Dmesg--Can provide the full output if needed via attachment.  Here is where the fs remounts read-only:

[   55.181245] btrfs: parent transid verify failed on 153295646720 wanted 230487 found 230484
[   55.187980] btrfs: parent transid verify failed on 153295646720 wanted 230487 found 230484
[   55.187991] BTRFS debug (device dm-2): run_one_delayed_ref returned -5
[   55.187994] ------------[ cut here ]------------
[   55.188021] WARNING: at /usr/src/packages/BUILD/kernel-default-3.0.101/linux-3.0/fs/btrfs/super.c:255 __btrfs_abort_transaction+0x60/0x170 [btrfs]()
[   55.188024] Hardware name: VMware Virtual Platform
[   55.188026] btrfs: Transaction aborted (error -5)
[   55.188028] Modules linked in: acpiphp microcode fuse xfs ext3 jbd mbcache loop sr_mod ppdev vmw_balloon(X) i2c_piix4 intel_agp pciehp ipv6_lib cdrom parport_pc shpchp parport rtc_cmos intel_gtt pci_hotplug floppy i2c_core sg container ac mptctl serio_raw button pcspkr btrfs zlib_deflate crc32c libcrc32c dm_mirror dm_region_hash dm_log linear sd_mod crc_t10dif processor thermal_sys hwmon scsi_dh_rdac scsi_dh_hp_sw scsi_dh_emc scsi_dh_alua scsi_dh dm_snapshot dm_mod vmw_pvscsi vmxnet3 ata_generic ata_piix libata mptspi mptscsih mptbase scsi_transport_spi scsi_mod
[   55.188071] Supported: Yes, External
[   55.188075] Pid: 1985, comm: sync Tainted: G             X 3.0.101-0.47.71-default #1
[   55.188077] Call Trace:
[   55.188090]  [<ffffffff81004b95>] dump_trace+0x75/0x300
[   55.188097]  [<ffffffff814638a3>] dump_stack+0x69/0x6f
[   55.188104]  [<ffffffff81061f07>] warn_slowpath_common+0x87/0xe0
[   55.188109]  [<ffffffff81062015>] warn_slowpath_fmt+0x45/0x60
[   55.188125]  [<ffffffffa018eb40>] __btrfs_abort_transaction+0x60/0x170 [btrfs]
[   55.188152]  [<ffffffffa01ab466>] btrfs_run_delayed_refs+0x3a6/0x520 [btrfs]
[   55.188192]  [<ffffffffa01bb3de>] btrfs_commit_transaction+0x42e/0xa00 [btrfs]
[   55.188228]  [<ffffffff8118a0f2>] __sync_filesystem+0x62/0xb0
[   55.188234]  [<ffffffff8116133a>] iterate_supers+0x6a/0xc0
[   55.188239]  [<ffffffff8118a1b2>] sys_sync+0x52/0x80
[   55.188244]  [<ffffffff8146e772>] system_call_fastpath+0x16/0x1b
[   55.188251]  [<00007f45758cafc7>] 0x7f45758cafc6
[   55.188253] ---[ end trace c5a604849514ffcd ]---
[   55.188257] BTRFS error (device dm-2) in btrfs_run_delayed_refs:2688: errno=-5 IO failure
[   55.188259] BTRFS info (device dm-2): forced readonly
[   55.188263] BTRFS warning (device dm-2): Skipping commit of aborted transaction.
[   55.188266] BTRFS error (device dm-2) in cleanup_transaction:1538: errno=-5 IO failure

Thank you for your assistance,

Jeff Michels

iCon 2017 Registration is Now Open!
Agents of Innovation
March 8 - 10, 2017
TradeWinds Island Resort, St.

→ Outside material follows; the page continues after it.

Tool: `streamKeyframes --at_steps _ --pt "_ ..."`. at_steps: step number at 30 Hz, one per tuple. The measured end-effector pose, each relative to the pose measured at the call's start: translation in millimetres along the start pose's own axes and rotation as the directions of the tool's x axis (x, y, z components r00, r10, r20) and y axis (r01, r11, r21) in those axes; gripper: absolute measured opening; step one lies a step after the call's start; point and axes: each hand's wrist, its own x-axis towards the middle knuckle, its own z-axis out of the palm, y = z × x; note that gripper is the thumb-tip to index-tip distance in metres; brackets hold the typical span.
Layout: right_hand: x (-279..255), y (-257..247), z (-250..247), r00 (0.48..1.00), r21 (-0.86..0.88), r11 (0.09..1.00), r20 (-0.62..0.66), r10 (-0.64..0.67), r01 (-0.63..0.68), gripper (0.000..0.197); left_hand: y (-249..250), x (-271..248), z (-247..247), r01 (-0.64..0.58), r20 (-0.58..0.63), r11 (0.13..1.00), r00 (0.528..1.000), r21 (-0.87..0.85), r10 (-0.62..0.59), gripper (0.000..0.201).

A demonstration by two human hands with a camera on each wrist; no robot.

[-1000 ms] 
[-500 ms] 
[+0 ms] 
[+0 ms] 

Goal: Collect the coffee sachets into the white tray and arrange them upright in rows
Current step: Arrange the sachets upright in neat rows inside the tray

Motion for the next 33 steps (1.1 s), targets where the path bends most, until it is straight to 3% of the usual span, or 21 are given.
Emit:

Pete Beach, Florida
Register today at: www.skyward.com/icon

PRIVILEGED AND CONFIDENTIAL
Skyward Communication

This is a transmission from Skyward, Inc. and may contain information which is privileged, confidential, and protected by service work privileges.  The response is in direct relationship to the information provided to Skyward.   If you are not the addressee, note that any disclosure, copying, distribution, or use of the contents of this message is prohibited.  If you have received this transmission in error, please destroy it and notify us immediately at 715-341-9406.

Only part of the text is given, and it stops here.